Use Logstash (streaming data transfer)

Updated at: 2024-04-22 02:52

The log data that is collected by open source Logstash can be written to MaxCompute. You can use the output plug-in logstash-output-maxcompute of Logstash and MaxCompute Streaming Tunnel to upload the log data collected by Logstash to MaxCompute.

Prerequisites

Make sure that the following prerequisites are met:

Background information

Logstash is an open source data processing pipeline that is installed on a server. Logstash can be used to collect data from multiple data sources at the same time, convert data types, and transfer the converted data to a specified data store.

The output plug-in logstash-output-maxcompute is developed based on Logstash 7.8.0 and can be used as an output port. This output plug-in has the following benefits:

  • Uses MaxCompute Streaming Tunnel to avoid concurrency and generation of small files that are caused by batch data import through a tunnel.

  • Supports dynamic partitioning, which can generate partition fields based on log fields parsed by Logstash. It can also be used to automatically create partitions.

You can use the output plug-in logstash-output-maxcompute in the following scenarios:

  • The format of the logs that need to be collected is supported by the input plug-in on Logstash or the log format is easy to parse, such as NGINX logs.

  • Users want partitions to be automatically created based on the collected logs and logs to be automatically imported into the specified partitions.

The output plug-in logstash-output-maxcompute supports the following data types: STRING, BIGINT, DOUBLE, DATETIME, and BOOLEAN.

Note
  • The formats of the log fields of the DATETIME data type are automatically determined by the ruby Time.parse function.

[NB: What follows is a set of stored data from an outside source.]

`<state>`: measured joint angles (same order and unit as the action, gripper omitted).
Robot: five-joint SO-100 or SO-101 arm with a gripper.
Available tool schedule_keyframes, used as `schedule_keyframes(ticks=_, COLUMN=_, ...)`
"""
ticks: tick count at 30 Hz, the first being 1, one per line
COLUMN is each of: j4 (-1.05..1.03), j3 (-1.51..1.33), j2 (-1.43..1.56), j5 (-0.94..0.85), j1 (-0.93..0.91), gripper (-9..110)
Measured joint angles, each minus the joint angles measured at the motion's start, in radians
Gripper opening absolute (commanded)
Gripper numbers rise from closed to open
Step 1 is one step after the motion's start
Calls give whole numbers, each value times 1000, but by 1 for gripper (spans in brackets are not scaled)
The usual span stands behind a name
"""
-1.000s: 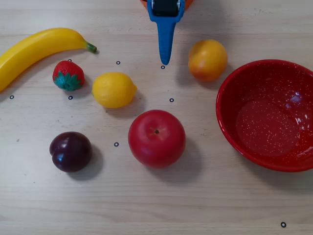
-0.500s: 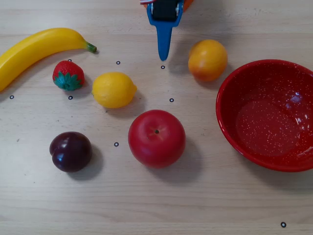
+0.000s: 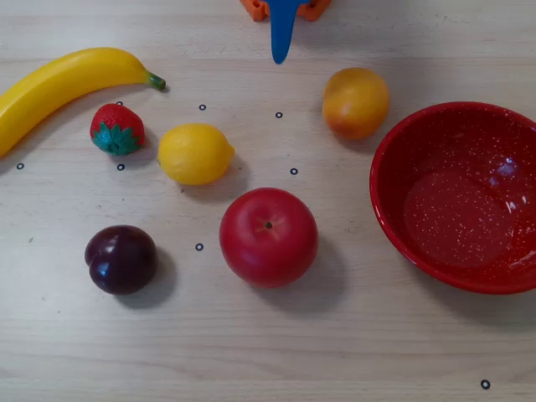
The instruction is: Put the lemon in the red bowl.
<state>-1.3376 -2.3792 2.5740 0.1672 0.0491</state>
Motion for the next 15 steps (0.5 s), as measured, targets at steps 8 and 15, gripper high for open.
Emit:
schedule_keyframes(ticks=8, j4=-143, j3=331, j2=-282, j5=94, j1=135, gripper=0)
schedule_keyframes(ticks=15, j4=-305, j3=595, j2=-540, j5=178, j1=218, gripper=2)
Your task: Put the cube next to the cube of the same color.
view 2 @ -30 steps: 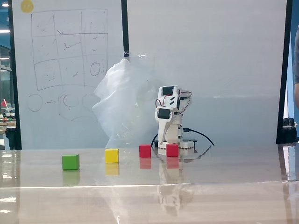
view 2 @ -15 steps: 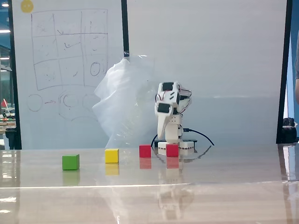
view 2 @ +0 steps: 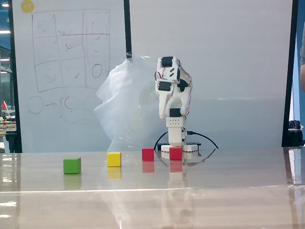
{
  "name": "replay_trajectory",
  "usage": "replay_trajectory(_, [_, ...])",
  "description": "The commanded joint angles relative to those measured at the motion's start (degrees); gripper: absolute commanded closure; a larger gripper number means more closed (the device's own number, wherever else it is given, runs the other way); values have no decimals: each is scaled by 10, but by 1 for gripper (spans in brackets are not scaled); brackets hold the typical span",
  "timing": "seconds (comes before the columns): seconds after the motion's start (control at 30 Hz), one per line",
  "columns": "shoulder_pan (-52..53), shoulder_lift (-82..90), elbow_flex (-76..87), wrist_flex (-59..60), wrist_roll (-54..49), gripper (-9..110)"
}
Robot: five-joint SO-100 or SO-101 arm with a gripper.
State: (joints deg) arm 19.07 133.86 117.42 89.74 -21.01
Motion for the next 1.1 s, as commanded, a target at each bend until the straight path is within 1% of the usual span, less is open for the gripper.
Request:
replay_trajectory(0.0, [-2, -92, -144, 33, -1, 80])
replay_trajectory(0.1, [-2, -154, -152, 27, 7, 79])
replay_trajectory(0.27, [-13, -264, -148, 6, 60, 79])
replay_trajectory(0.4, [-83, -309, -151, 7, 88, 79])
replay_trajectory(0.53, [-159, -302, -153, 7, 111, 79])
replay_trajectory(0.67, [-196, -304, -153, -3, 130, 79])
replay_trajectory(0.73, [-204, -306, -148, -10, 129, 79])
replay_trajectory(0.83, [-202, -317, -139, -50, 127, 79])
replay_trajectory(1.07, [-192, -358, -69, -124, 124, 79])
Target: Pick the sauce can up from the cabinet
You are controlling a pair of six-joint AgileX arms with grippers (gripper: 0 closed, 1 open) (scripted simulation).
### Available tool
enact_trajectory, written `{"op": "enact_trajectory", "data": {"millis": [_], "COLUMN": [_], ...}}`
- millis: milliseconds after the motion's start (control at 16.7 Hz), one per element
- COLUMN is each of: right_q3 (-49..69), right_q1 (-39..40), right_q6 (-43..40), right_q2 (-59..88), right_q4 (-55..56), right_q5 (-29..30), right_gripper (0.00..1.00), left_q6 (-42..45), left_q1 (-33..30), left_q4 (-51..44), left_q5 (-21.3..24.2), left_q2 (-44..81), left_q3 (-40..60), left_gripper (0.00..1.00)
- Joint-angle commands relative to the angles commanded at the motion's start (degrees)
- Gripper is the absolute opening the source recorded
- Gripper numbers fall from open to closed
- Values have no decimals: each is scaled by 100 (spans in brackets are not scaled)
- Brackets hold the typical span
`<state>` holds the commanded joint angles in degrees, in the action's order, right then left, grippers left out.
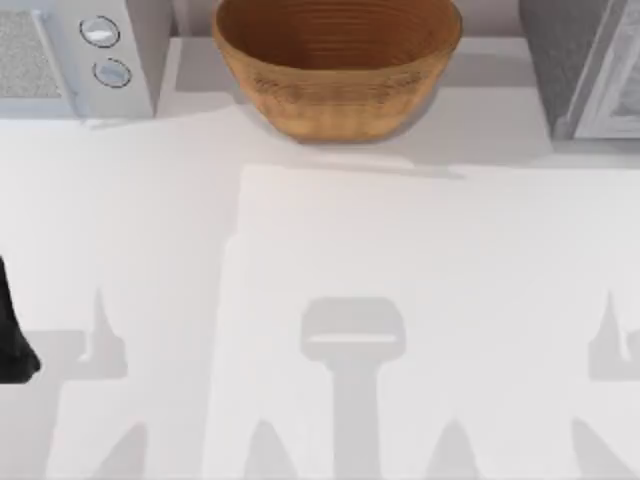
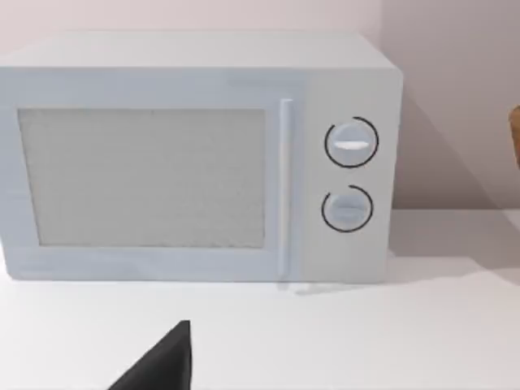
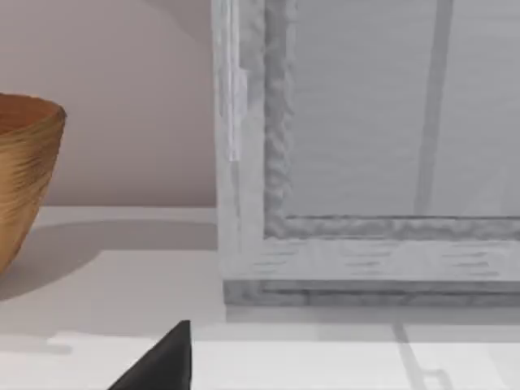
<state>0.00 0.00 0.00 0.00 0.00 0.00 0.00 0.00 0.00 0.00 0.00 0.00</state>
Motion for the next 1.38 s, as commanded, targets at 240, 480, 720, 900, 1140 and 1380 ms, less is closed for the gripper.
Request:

  • If you configure .to_string().lowercase() == "true" for the log fields of the BOOLEAN data type, the return value is True. The return value is False if .to_string().lowercase() is set to another value.

The following example describes how to install and use the logstash-output-maxcompute plug-in to collect NGINX logs.

Step 1: Download and install the plug-in

You can click the link to download a Logstash cluster where the output plug-in logstash-output-maxcompute is installed. If you have installed the plug-in, skip this step and proceed to the next step. If you need to install the plug-in, perform the following operations:

  1. Click the link to download the output plug-in logstash-output-maxcompute and store the plug-in in the root directory %logstash% of Logstash.

  2. Replace source "https://rubygems.org" with source 'https://gems.ruby-china.com' in the Gemfile file under the root directory %logstash% of Logstash.

  3. In the Windows operating system, switch to the root directory %logstash% of Logstash in the command-line interface (CLI) and run the following command to install the output plug-in logstash-output-maxcompute:

    bin\logstash-plugin install logstash-output-maxcompute-1.1.0.gem

    If Installation successful is returned, the output plug-in is installed.安装成功

  4. Optional: Run the following command to verify the installation result:

    bin\logstash-plugin list maxcompute
    Note

    In the Linux operating system, run the bin/logstash-plugin list maxcompute command to check whether the output plug-in is installed.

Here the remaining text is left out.